Assigned task: Find the line with "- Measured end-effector" in the entries below. Repeat it, every following line, and the line with "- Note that", exactly and with nothing added.

(Stored dataset items)
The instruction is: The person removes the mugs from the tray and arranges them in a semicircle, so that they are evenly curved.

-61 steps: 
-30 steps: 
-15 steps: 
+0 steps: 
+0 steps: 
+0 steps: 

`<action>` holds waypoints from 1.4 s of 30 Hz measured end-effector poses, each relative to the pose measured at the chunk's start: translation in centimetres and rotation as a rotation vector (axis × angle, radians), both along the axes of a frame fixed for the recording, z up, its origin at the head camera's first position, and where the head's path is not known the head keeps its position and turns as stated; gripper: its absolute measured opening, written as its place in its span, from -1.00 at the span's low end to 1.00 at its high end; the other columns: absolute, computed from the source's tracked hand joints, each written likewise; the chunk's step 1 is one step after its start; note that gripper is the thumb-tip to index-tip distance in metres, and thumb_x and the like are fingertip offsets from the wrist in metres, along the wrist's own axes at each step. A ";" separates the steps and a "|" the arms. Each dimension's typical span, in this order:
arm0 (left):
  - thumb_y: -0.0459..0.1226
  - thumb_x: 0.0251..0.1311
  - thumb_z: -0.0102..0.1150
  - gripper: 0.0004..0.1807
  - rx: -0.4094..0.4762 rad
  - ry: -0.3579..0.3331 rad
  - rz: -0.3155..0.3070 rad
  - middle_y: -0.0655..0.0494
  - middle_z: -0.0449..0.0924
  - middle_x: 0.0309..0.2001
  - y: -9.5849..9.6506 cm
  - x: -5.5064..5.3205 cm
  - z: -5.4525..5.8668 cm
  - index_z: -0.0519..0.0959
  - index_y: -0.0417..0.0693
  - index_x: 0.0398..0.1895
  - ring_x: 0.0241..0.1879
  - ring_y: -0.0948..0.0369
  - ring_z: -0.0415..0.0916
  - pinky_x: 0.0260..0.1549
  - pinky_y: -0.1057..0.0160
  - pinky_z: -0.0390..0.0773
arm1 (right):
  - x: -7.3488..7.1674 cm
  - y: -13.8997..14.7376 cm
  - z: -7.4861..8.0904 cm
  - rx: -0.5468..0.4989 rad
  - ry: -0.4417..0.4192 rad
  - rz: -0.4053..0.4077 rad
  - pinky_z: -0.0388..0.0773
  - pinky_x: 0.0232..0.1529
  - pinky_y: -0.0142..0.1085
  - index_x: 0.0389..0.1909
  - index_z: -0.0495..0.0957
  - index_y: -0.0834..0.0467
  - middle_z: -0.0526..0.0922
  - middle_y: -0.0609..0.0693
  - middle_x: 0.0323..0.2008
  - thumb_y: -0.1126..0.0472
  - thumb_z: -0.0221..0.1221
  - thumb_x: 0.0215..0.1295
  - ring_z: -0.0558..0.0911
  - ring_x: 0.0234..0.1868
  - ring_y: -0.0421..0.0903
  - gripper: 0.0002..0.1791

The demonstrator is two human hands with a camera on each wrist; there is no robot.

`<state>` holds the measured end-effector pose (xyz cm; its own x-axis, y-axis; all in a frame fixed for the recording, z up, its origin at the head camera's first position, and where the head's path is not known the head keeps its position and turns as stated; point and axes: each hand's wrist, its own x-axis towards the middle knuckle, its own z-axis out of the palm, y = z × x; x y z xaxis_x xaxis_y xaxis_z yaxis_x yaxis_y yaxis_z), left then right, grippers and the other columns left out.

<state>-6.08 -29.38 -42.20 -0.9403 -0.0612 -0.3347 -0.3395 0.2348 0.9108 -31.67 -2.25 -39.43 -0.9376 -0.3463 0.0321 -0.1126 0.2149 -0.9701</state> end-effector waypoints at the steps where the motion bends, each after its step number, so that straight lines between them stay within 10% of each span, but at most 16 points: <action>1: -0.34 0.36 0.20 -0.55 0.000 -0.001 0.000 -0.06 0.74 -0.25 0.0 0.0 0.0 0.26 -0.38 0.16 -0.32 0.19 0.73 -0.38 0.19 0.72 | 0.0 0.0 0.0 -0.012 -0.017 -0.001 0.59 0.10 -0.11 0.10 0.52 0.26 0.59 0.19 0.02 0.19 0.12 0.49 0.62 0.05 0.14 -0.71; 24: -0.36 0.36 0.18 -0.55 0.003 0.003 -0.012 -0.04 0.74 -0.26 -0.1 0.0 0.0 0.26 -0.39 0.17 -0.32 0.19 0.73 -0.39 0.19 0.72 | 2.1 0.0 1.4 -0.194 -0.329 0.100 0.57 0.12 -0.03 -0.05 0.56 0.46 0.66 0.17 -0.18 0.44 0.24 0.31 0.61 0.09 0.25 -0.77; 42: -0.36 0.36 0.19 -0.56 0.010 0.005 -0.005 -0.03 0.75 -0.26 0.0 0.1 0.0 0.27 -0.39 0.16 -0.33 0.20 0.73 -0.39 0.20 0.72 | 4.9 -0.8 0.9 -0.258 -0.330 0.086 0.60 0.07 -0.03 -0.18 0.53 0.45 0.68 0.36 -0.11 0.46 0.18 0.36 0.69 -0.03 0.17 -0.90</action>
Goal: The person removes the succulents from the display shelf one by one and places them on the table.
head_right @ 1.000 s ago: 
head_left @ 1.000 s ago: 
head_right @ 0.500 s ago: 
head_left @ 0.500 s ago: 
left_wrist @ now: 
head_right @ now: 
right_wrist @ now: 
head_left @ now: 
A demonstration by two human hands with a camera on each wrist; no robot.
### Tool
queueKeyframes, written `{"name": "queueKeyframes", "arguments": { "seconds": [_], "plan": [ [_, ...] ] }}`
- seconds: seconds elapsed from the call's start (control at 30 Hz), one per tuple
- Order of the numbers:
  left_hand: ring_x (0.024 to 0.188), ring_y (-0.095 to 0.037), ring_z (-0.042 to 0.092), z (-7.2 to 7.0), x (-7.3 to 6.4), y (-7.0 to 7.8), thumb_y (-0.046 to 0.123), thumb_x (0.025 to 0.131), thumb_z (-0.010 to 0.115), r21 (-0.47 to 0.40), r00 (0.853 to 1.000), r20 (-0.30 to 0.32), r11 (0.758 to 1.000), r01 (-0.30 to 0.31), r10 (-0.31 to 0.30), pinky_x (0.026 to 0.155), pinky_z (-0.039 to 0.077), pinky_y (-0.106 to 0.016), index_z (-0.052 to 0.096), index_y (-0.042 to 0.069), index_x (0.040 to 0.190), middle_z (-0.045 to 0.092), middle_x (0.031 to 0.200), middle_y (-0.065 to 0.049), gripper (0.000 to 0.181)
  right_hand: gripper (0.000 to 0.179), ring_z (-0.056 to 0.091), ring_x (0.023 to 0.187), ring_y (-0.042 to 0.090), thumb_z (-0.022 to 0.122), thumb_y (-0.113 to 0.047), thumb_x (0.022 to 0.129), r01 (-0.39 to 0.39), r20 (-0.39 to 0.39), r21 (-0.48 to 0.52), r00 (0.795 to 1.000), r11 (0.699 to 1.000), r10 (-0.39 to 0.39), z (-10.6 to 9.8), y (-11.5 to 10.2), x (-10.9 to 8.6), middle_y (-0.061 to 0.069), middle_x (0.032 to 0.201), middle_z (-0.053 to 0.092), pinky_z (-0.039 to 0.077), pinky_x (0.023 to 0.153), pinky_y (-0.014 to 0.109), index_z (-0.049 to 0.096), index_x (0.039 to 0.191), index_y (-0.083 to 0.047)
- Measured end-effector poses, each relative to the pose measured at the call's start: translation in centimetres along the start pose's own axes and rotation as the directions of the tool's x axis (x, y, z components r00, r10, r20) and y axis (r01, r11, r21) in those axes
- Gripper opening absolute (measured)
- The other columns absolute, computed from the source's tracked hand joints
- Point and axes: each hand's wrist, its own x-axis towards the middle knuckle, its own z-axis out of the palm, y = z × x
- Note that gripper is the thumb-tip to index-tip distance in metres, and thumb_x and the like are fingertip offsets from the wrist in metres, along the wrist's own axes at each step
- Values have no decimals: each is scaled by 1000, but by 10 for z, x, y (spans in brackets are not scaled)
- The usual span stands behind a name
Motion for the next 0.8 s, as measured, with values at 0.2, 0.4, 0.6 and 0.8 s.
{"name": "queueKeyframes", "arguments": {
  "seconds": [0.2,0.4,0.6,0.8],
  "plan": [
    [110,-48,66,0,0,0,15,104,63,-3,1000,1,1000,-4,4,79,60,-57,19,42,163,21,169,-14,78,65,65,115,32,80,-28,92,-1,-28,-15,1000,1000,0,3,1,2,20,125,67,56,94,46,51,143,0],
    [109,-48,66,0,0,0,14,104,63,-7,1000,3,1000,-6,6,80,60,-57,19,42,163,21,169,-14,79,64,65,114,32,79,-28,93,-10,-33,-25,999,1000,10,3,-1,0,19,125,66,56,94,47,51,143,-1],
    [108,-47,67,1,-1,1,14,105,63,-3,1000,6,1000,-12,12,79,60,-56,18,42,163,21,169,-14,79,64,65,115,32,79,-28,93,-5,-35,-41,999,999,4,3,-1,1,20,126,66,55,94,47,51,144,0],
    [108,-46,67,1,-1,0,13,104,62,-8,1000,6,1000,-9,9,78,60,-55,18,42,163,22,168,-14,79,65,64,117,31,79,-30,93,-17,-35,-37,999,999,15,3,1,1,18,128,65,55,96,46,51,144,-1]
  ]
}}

Result of the exercise:
- Measured end-effector poses, each relative to the pose measured at the call's start: translation in centimetres along the start pose's own axes and rotation as the directions of the tool's x axis (x, y, z components r00, r10, r20) and y axis (r01, r11, r21) in those axes
- Gripper opening absolute (measured)
- The other columns absolute, computed from the source's tracked hand joints
- Point and axes: each hand's wrist, its own x-axis towards the middle knuckle, its own z-axis out of the palm, y = z × x
- Note that gripper is the thumb-tip to index-tip distance in metres, and thumb_x and the like are fingertip offsets from the wrist in metres, along the wrist's own axes at each step

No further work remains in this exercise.